Task item:
Copy out, word for word, the lines from the start of the data below through the line containing "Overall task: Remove", and no others.

━━━ Dataset extract

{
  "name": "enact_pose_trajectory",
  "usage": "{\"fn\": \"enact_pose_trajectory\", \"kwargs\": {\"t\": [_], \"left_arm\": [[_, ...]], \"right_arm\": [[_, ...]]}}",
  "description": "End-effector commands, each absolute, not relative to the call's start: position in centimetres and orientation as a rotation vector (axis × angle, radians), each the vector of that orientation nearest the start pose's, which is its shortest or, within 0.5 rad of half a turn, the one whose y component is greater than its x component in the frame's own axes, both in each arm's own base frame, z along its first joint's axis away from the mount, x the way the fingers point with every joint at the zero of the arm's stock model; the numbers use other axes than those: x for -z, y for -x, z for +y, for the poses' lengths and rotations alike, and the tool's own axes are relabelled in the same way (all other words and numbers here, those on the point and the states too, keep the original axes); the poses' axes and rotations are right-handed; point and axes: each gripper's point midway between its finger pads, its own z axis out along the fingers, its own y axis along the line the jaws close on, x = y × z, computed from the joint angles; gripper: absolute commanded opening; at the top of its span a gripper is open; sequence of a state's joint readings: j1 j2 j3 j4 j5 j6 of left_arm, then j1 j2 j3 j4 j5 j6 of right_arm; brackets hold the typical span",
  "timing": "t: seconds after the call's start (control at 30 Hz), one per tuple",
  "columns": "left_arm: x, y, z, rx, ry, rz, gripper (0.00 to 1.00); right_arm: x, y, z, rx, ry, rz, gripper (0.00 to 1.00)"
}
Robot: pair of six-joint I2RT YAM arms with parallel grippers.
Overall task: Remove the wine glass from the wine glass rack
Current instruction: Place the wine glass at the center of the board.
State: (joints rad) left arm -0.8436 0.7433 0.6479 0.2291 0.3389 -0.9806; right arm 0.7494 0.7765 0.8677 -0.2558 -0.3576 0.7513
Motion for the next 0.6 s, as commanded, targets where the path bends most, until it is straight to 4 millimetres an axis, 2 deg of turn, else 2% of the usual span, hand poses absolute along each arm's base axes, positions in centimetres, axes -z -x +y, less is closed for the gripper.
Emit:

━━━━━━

Answer to this task:
{
  "name": "enact_pose_trajectory",
  "usage": "{\"fn\": \"enact_pose_trajectory\", \"kwargs\": {\"t\": [_], \"left_arm\": [[_, ...]], \"right_arm\": [[_, ...]]}}",
  "description": "End-effector commands, each absolute, not relative to the call's start: position in centimetres and orientation as a rotation vector (axis × angle, radians), each the vector of that orientation nearest the start pose's, which is its shortest or, within 0.5 rad of half a turn, the one whose y component is greater than its x component in the frame's own axes, both in each arm's own base frame, z along its first joint's axis away from the mount, x the way the fingers point with every joint at the zero of the arm's stock model; the numbers use other axes than those: x for -z, y for -x, z for +y, for the poses' lengths and rotations alike, and the tool's own axes are relabelled in the same way (all other words and numbers here, those on the point and the states too, keep the original axes); the poses' axes and rotations are right-handed; point and axes: each gripper's point midway between its finger pads, its own z axis out along the fingers, its own y axis along the line the jaws close on, x = y × z, computed from the joint angles; gripper: absolute commanded opening; at the top of its span a gripper is open; sequence of a state's joint readings: j1 j2 j3 j4 j5 j6 of left_arm, then j1 j2 j3 j4 j5 j6 of right_arm; brackets hold the typical span",
  "timing": "t: seconds after the call's start (control at 30 Hz), one per tuple",
  "columns": "left_arm: x, y, z, rx, ry, rz, gripper (0.00 to 1.00); right_arm: x, y, z, rx, ry, rz, gripper (0.00 to 1.00)"
}
Robot: pair of six-joint I2RT YAM arms with parallel grippers.
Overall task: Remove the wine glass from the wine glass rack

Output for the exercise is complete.